Selected president Hassan Rouhani’s bellicosity notwithstanding, the Islamic Republic of Iran is on the verge of collapse upon the head of the despised mullahs and their emblematic Revolutionary Guards (IRGC).  A few nudges from the outside world would serve as the tipping point for the long-suffering Iranians to rise and bury the mullahs in the graveyard that they so richly deserve and have made of Iran.

Here are some indicators of how seriously the Islamic Republic is ailing:

– The $100 barrel of oil is no more.  It is down around $62.  Oil money is the mullahs’ lifeblood.  The Mullahs are strapped.  They can’t pay the salaries of teachers and other government employees, including their terrorist proxies.  Rouhani’s largess to buy and hold his constituency has exacerbated the problem.  The Islamic Republic is unable to continue financing its terrorist clients abroad.

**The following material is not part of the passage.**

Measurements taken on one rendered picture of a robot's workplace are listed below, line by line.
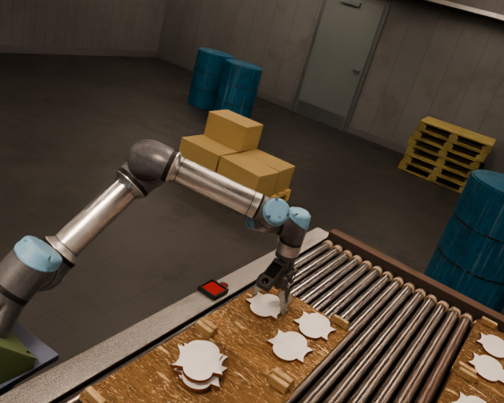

– The great majority of Iranians are fed up with the misrule of the Islamic Republic.  Students, workers, and women’s groups have been at the forefront of fighting the Islamists.  Even among the high-ranking clergy, significant widespread dissention is surfacing.  Ayatollahs in the twin holy cities of Qom and Mashhad are in trouble.  Recent uprisings started in Mashhad and then spread across the country.

– Tehran is already quivering under the mild U.N. and U.S. sanctions and is desperately avoiding tougher Security Council resolution.  The mullahs’ smiling emissary, former president Muhammad Khatami, presented one of the mullahs’ initiatives to Americans and European personalities at the latest World Economic Forum in Davos.  Khatami’s initiative includes the willingness of the mullahs to suspend uranium enrichment under some reasonable-sounding conditions.  At the moment, the Islamic regime has restricted Khatami’s activity, and he is barred from leaving the country.

– The Islamic Republic finds itself isolated and has decided not to carry out its threat of suspending relations with countries that voted in support of the U.N. sanctions, nor have the mullahs summoned the ever ready thugs on their payroll to demonstrate and harass the embassies of those nations.

– Iran is timidly putting up with the U.S. arrest and interrogation of its senior Revolutionary Guard commanders in Iraq.

– The very mild U.N. sanctions are already rattling the Iranian economy.  Even after the nuclear deal, the perception was that Iran’s economy will excel.  But it backfired.  The rial, Iran’s currency, is shaky; the business community is deeply worried; and thousands of contracts remain unsigned due to uncertainty of what might happen next.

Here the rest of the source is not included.